Anything that compiles to native code. So you might Google for that - "languages that compile to native code." See, e.g., Programming languages that compile to native code and have the batteries included
C++ is often the choice for this. Compiles to native code and provided you keep your interfaces simple, easy to write an adapter layer.
Objective C and Fortran are also possible.
It sounds like you are looking for a language with ABI compatibility or which can be described as resulting in native code. So long as it can be compiled to a valid object file (typically an .obj or .o file) which is accepted by the linker, that should be the main criteria. You also then want to write a header file as a convenience for any client code which is written in C (or a closely related language/variant thereof).
As mentioned by others, you need a pretty good reason for choosing a language other than C as it is the lingua-franco of low-level/systems software. Assembler is an option, although harder to port between platforms. D is a more portable - but less widespread - alternative which is designed to produce secure, efficient native code with a minimum of fuss. There are many others.
Almost every security critical application I know of is written in C. I don't believe that there are any other language that has higher real status in producing secure applications.
C is being said to be a poor language for security by people who don't understand.
If you want C programmers to use your library, use C. Doing anything else is tying one hand behind your back whilst trying to walk on a balance beam (the gymnastics equipment). Sure, there are dozens of other languages that are CAPABLE of interfacing to C, but it typically involves using a C layer and then stuffing the C data types into a language specific data type (Java Objects, Python Objects, etc, etc), and when the call is finished, you use the same conversion back to a C data type. Just makes it harder to work with, and potentially slower if you don't get all the design decisions right. And people won't understand the source code, so won't like to use it (see more about this below).
If you want security, then write very good code, wearing your "security aspects" hat firmly on at all times, find a security mailing list or website and post it there for review, take the review comments on board, understand the comments, and fix any comments that are meaningful to fix. Distribute the source code to the users, so people can see what your code does. Those that understand security will know what to look for and understand that you have done a good job (or a bad job, whichever is applicable) - and those who don't will hopefully trust the right pople. If it's good, people will use it. If it's "hidden", and not easy to access, you won't get many customers, no matter what language you use.
Don't worry, you won't reveal anything more from releasing source. If there is a flaw in the code, and it is popular (or important) enough, someone will find the flaw, even if you publish only binaries. For those skilled in reverse engineering, not having source code is only a small obstacle.
Security doesn't stem from using a specific language or a specific tool, it stems from good design and good basic understanding of the problems with security.
And remember security by obscurity (whether that means "hidden source code" or "unusual language" or something else obscure) is false security.

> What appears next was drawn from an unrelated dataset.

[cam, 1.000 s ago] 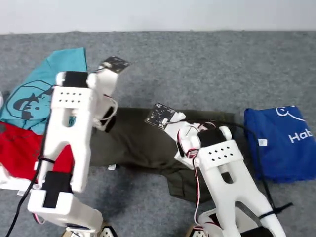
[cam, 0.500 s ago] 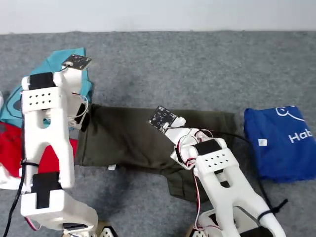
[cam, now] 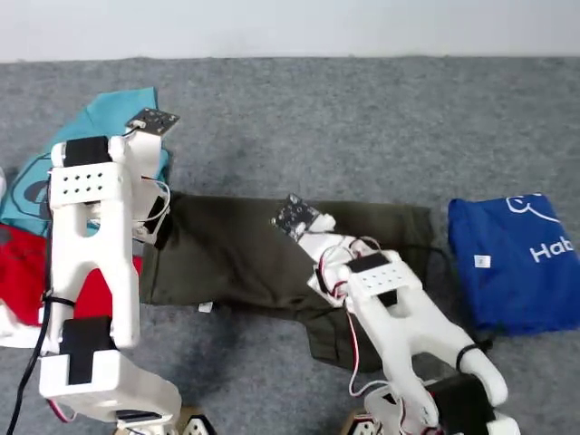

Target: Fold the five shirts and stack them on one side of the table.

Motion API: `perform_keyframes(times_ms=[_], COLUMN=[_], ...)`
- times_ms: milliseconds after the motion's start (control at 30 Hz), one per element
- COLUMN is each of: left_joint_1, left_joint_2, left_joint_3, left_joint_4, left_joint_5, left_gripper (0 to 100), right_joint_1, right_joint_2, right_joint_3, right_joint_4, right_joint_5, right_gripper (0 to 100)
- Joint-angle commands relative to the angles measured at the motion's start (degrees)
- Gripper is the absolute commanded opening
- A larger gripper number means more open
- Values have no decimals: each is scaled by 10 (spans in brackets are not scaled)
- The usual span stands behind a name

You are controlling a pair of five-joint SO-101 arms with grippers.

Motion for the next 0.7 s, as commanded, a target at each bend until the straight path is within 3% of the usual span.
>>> perform_keyframes(times_ms=[0, 233, 400, 667], left_joint_1=[4, 2, 1, 3], left_joint_2=[-26, -26, -26, -26], left_joint_3=[0, -2, -4, -3], left_joint_4=[12, 12, 12, 12], left_joint_5=[-1, -1, -1, -1], left_gripper=[112, 112, 112, 112], right_joint_1=[-3, -1, -1, -5], right_joint_2=[-22, -135, -172, -175], right_joint_3=[-62, -127, -106, -17], right_joint_4=[67, 256, 402, 428], right_joint_5=[-4, 7, 105, 207], right_gripper=[169, 169, 169, 168])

You might be interested in ATS, http://ats-lang.sourceforge.net/. ATS compiles via C, can be as efficient as C, and can be used in a way that is ABI-compatible with C. From the project website:
ATS is a statically typed programming language that unifies implementation with formal specification. It is equipped with a highly expressive type system rooted in the framework Applied Type System, which gives the language its name. In particular, both dependent types and linear types are available in ATS. The current implementation of ATS (ATS/Anairiats) is written in ATS itself. It can be as efficient as C/C++ (see The Computer Language Benchmarks Game for concrete evidence) and supports a variety of programming paradigms
ATS's dependent and linear type system helps produce static guarantees about your code, including various aspects of resource management safety.

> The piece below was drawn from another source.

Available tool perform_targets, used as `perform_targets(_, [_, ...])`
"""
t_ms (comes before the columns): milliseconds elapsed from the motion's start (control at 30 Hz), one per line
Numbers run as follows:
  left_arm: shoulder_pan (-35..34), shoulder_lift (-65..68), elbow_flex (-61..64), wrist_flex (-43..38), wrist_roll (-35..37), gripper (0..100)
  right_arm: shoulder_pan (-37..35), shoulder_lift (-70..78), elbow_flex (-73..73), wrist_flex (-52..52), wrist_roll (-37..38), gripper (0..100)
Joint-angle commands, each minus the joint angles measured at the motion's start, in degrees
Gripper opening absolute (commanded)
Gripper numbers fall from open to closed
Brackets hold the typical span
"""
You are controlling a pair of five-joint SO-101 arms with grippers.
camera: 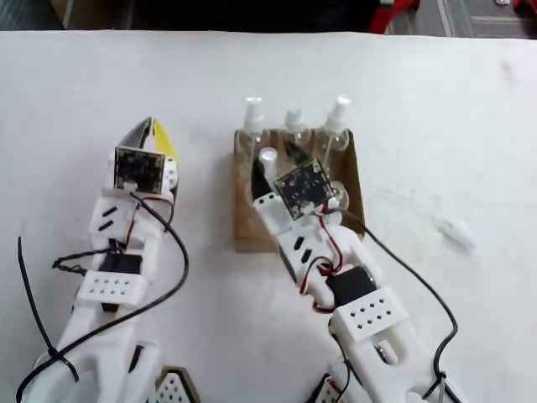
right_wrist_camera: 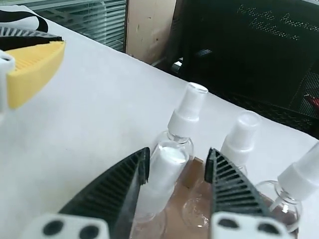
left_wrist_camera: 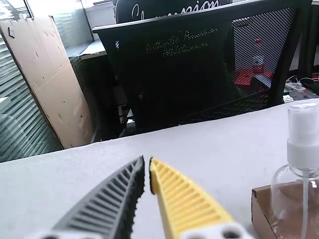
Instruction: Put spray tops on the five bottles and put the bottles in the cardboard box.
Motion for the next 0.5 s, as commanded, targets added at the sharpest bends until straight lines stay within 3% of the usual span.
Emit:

Chris Double has been writing a series of articles exploring the power of ATS's type system for systems programming here: http://bluishcoder.co.nz/tags/ats/. Of particular note is this article: http://bluishcoder.co.nz/2012/08/30/safer-handling-of-c-memory-in-ats.html
This document covers aspects of calling back and forth between ATS and C code: https://docs.google.com/document/d/1W6DYQApEqKgyBzMbvpCI87DBfLdNAQ3E60u1hUiMoU0
The main downside is that dependently-typed programming is still a daunting prospect, even for non-systems programming. The syntax of the language is also a bit weird: consider lexical quirks such as the use of abst#ype as a keyword. Finally, ATS is to some degree a research project, and I personally don't know whether it would be sensible to adopt for a commercial endeavour.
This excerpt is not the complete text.